Engineering and Processing

Effect of Pump Rate and Table Slope on Starch Recovery for a 100-g Laboratory Wet-Milling Procedure.

S. K. Singh (1) and S. R. Eckhoff (2). (1) Former graduate research assistant, University of Illinois. Current address: Department of Food Science and Human Nutrition, Iowa State University, Ames, IA 50011. (2) Professor, Department of Agricultural Engineering, University of Illinois, Urbana, IL 61801. Corresponding author. E-mail: <sre@sugar.age.uiuc.edu> Accepted September 28, 1995. Copyright 1996 by the American Association of Cereal Chemists, Inc. 

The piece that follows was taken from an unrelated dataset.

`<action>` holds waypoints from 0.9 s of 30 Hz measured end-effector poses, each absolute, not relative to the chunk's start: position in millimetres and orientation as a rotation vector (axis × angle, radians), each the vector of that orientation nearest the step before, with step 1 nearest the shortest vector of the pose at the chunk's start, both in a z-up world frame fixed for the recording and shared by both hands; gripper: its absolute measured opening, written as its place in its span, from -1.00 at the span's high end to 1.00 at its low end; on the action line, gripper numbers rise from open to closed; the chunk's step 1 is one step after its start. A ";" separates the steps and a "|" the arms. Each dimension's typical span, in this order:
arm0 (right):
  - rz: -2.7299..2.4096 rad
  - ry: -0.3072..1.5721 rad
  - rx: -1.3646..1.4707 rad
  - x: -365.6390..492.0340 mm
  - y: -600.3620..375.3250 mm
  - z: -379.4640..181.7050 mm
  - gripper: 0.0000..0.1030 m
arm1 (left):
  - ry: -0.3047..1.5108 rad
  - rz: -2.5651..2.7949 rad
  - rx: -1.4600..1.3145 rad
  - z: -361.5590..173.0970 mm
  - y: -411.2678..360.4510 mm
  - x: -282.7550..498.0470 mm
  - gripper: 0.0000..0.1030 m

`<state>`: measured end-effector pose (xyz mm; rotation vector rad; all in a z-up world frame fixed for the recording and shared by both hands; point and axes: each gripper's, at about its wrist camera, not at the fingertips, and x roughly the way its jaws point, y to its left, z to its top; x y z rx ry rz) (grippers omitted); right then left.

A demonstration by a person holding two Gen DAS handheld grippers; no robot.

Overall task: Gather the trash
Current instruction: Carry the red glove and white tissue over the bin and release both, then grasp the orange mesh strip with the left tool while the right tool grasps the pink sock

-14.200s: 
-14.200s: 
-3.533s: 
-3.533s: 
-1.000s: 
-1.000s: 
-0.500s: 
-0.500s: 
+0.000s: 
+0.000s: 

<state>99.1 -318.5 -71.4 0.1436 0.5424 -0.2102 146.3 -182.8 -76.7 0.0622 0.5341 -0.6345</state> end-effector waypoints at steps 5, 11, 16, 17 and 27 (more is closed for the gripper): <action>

A replicated full-factorial experiment with four starch table slopes (0.0052, 0.0104, 0.0156, and 0.0208 cm/cm) and five pump rates (40, 45, 50, 55, and 60 ml/min) was used to determine the relationship between the table parameters of slope and slurry pumping rate and starch yield and the protein content of starch for a 2.44-m × 5.08-cm aluminum channel used as a starch table in a 100-g laboratory wet-milling procedure. The tests showed that both starch yield and the protein content in the starch decreased with increasing table slope and pumping rate. The rate of starch yield loss with increasing table slope and pumping rate was approximately linear. However, protein content of starch was relatively unaffected by table slope at slopes >0.0104 cm/cm. The lowest table slope (0.0052) had significantly more protein in the starch than did the other three table slopes tested. Selection of the appropriate table slope and pumping rate for use with the 100-g laboratory wet-milling procedure was based upon starch yield and protein in starch results from tabling the same starch slurry on an 8.3-cm × 6.1-m table as performed in a 1-kg laboratory wet-milling procedure. A table slope of 0.0104 cm/cm and a pumping rate of 50 ml/min was the combination that gave the starch yield (81.8 vs. 80.0%) and protein content in starch (0.50 vs. 0.52%) closest to those of the 1-kg tabling procedure.